Some things are negotiable, some things are not. Don't waste breath coaxing cooperation with non-negotiables, save it for the effort of repeating the direction (calmly) as you make.it.happen.

And soon enough, as you note, the issue will become a non-issue.

4/10/2006 07:57:00 AM  
Blogger kittenpie said...

ha, mo-wo just reminded me of the day misterpie came downstairs to fins me literally clamping pumpkinpie under my arm and wrestling a pair of pants onto her kicking legs, while growling, "This is not a choice!" Not my most shining moment, but kinda funny in retrospect. Pointy stcks indeed.

4/10/2006 11:02:00 AM  
Anonymous Anne V said...

Hee! My two year old is going through a massive NO! stage at the moment although he's not too bad about diaper changes. Yet. That happened in the past and ended very quickly when I took to placing my leg over his chest (I obviously change him on the floor) during diaper changes. He's learned that it doesn't help to fight. That said, there are still times when I'll change him in an upright position because it's more convenient for ME. I won't tolerate walking during this process though...

4/10/2006 11:18:00 AM  
Blogger Peter said...

The first time I witnessed a mom change an unwilling childs diaper I was thouroughly impressed. Her son was a year or so older than my girl at the time and he wanted nothing to do with getting changed. As you described she explained what was to be done laid the kid down, pinned him by throwing a leg over his chest and changed his diaper much to his chagrin.
I have employed the technique a few times myself and have learned that once the child learns that he/she is not going to win this battle of wills they look for other tests.

4/10/2006 12:26:00 PM  
Blogger Mary P. said...

Kittenpie: On the contrary, I see that as a shining example of doing the necessary when required. If pants truly aren't optional...well, they're not! I bet you haven't had to do it again. (More than once...)

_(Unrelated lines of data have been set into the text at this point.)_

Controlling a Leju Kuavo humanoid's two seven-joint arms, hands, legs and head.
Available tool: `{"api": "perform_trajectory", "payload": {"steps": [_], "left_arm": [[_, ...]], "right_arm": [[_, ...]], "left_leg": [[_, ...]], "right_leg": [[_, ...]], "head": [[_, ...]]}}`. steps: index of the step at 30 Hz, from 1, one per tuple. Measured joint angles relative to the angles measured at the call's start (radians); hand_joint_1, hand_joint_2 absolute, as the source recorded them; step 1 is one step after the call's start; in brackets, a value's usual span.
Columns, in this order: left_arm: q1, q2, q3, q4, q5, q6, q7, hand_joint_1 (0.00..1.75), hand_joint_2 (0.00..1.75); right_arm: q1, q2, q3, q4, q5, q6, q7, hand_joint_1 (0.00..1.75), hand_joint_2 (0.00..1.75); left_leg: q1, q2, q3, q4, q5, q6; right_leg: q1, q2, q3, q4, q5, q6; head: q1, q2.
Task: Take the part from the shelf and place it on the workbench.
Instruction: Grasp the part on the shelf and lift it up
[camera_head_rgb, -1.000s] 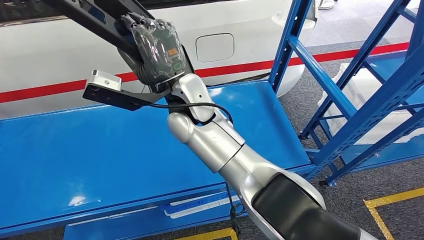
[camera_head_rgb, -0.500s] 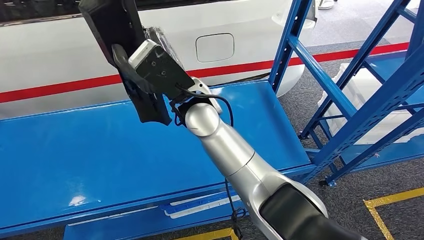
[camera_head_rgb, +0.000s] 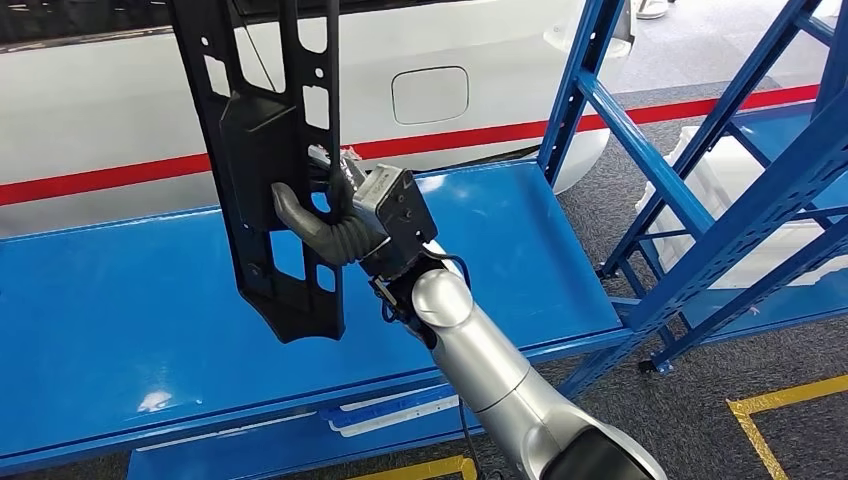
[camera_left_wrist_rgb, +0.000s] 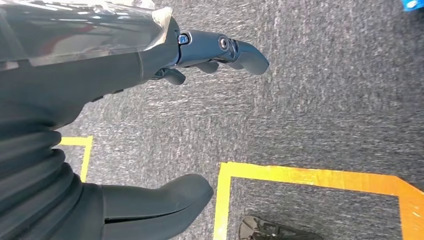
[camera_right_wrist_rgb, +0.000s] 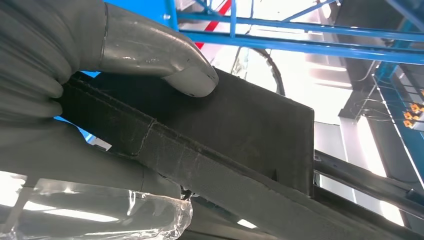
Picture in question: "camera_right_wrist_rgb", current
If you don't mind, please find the red barrier belt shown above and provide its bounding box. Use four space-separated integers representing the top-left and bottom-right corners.
194 0 233 51

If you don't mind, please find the blue metal shelf rack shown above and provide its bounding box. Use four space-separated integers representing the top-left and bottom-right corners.
104 0 424 65

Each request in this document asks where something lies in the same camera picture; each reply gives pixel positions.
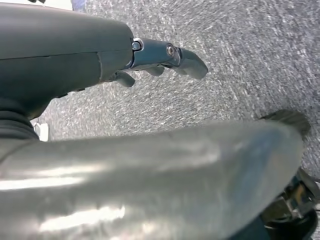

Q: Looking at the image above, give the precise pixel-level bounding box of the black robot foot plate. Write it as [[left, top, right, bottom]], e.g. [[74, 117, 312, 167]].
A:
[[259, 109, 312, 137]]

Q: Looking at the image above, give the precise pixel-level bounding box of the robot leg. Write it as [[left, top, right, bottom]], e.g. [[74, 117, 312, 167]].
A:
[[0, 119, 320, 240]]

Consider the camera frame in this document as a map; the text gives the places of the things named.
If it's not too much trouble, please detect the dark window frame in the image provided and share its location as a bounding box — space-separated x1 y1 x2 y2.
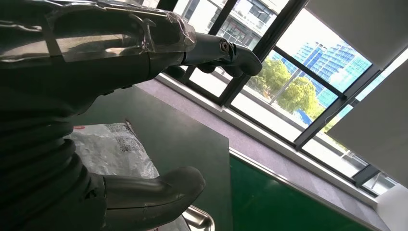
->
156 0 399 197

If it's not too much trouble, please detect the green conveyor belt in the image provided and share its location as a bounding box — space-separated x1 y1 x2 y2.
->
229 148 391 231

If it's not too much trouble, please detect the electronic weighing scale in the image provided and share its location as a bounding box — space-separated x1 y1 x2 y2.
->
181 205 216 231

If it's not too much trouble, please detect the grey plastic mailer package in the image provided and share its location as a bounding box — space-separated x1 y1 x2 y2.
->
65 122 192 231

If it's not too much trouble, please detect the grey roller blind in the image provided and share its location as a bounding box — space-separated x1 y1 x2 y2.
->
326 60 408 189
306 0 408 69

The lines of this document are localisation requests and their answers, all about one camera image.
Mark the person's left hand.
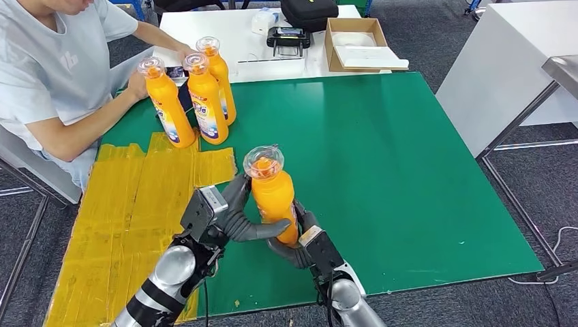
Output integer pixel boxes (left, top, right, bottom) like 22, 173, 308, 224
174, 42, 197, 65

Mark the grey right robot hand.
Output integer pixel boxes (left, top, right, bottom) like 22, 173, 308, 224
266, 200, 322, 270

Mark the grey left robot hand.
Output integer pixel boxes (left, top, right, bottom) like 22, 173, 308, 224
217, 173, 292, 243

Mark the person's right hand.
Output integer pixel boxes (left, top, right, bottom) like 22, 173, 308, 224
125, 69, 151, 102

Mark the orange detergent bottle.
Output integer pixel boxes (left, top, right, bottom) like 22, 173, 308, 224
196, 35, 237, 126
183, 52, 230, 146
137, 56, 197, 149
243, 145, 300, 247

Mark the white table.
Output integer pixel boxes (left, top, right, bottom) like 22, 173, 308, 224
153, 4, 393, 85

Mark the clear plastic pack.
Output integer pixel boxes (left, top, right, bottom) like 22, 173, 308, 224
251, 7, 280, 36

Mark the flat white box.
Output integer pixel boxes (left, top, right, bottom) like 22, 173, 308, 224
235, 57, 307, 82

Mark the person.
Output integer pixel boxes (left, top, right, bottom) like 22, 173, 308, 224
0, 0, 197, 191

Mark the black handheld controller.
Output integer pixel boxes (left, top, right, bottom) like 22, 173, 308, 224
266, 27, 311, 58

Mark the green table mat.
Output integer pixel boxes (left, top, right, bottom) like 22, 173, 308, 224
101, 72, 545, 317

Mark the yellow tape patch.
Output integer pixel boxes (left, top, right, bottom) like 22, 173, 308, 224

AnneV: Welcome, and thanks for commenting! Leg over the chest works well, yes. Good strategy. Your quick aside that you change him on the floor brought a picture to mind of a limber young mommy swinging one leg up onto a change table. LMAO

It would probably work, but I'd walk funny for a week if I tried it, I'm sure...

Peter: Oh, there are always more battles to be fought - but at least you don't have to keep revisiting the same tired old skirmish day in and day out. And eventually, when they learn that you say what you mean and mean what you say, they save their resistance for the things that really matter to them. And one day? One glorious day, you'll be able to *reason* with them. But not at 15 months.

4/10/2006 01:31:00 PM  
Blogger Lady M said...

Love your site! This post in particular made me laugh (a one-armed man on a roller coaster at sea, indeed!). There was a week or two where I was chasing the kiddo after baths waving a fresh diaper, and I was in fear of having to do that for years.

Fortunately, after we decided to carry him back to his room to do the diapering on his regular changing table, he is mostly well behaved, given a song or distraction toy. Let's hope that keeps working.

4/11/2006 02:21:00 AM  
Blogger Mary P. said...

LadyM: Welcome! Cute picture you have there.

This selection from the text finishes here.